** WHAT IS NEEDED **
In the listing that follows, retype every line from the first through the one containing "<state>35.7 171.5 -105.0". Pictures are to be left out.
+++ RAW DATA
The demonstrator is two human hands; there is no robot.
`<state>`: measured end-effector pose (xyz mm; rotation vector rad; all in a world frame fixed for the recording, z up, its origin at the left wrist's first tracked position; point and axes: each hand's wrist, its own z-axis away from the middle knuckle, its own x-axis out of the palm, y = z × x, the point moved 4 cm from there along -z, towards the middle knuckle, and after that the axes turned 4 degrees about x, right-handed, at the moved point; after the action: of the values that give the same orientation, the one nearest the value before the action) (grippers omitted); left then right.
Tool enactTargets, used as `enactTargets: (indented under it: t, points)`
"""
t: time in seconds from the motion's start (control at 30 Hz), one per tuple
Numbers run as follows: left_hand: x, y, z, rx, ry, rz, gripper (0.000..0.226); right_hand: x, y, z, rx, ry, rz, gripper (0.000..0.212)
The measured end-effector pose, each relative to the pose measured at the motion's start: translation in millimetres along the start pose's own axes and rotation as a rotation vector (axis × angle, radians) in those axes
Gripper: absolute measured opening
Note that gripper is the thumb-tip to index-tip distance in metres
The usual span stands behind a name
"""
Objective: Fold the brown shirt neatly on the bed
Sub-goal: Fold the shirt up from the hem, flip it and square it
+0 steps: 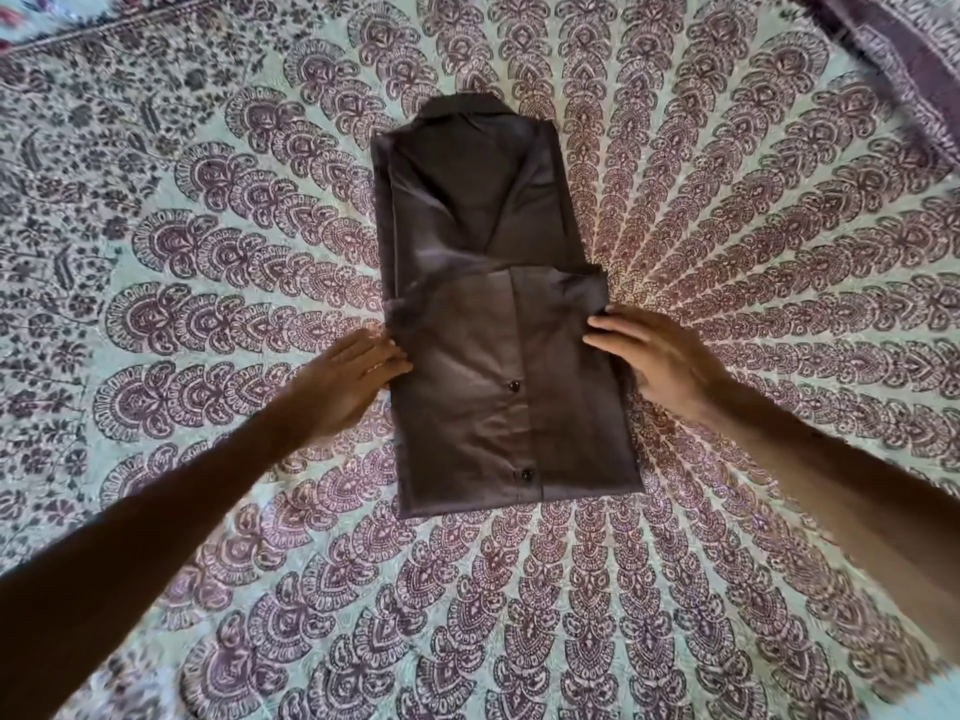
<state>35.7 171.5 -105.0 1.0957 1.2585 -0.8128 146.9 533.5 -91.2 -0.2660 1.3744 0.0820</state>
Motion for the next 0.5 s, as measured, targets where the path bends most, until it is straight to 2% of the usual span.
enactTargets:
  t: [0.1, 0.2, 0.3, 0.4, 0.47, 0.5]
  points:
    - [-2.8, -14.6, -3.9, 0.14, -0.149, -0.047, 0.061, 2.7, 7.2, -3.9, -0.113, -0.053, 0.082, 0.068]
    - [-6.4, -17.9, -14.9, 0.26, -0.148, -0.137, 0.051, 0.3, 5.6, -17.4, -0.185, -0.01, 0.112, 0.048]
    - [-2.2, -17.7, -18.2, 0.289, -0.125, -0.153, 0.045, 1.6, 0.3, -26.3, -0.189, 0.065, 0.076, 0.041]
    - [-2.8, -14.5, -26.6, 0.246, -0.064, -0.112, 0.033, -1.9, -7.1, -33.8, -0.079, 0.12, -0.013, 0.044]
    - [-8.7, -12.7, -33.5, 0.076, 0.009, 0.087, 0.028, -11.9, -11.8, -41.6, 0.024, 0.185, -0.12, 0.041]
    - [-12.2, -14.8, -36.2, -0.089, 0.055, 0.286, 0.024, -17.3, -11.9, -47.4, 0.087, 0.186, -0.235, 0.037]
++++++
** REPLY TO THE EXERCISE **
The demonstrator is two human hands; there is no robot.
`<state>`: measured end-effector pose (xyz mm; rotation vector rad; all in a world frame fixed for the recording, z up, its origin at the left wrist's first tracked position; point and axes: each hand's wrist, its own z-axis away from the middle knuckle, its own x-axis out of the palm, y = z × x, the point moved 4 cm from there along -z, towards the middle knuckle, and after that the axes turned 4 degrees about x, right-handed, at the moved point; after the action: of the values that give the same orientation, the one nearest the value before the action) (grippers omitted); left then right.
Tool enactTargets, used as `enactTargets: (indented under it: t, points)`
"""
t: time in seconds from the motion's start (control at 30 Hz), one per tuple
Numbers run as follows: left_hand: x, y, z, rx, ry, rz, gripper (0.000..0.226); right_hand: x, y, z, rx, ry, rz, gripper (0.000..0.212)
The measured end-effector pose, each relative to the pose measured at the motion's start: translation in millimetres along the start pose's own axes and rotation as a rotation vector (axis × angle, radians) in those axes
Gripper: absolute measured opening
Note that gripper is the thumb-tip to index-tip distance in metres
The usual span stands behind a name
"""
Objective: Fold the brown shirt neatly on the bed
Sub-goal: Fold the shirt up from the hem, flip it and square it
+0 steps: 
<state>35.7 171.5 -105.0 1.0957 1.2585 -0.8128 146.9 533.5 -91.2 -0.2660 1.3744 0.0820</state>

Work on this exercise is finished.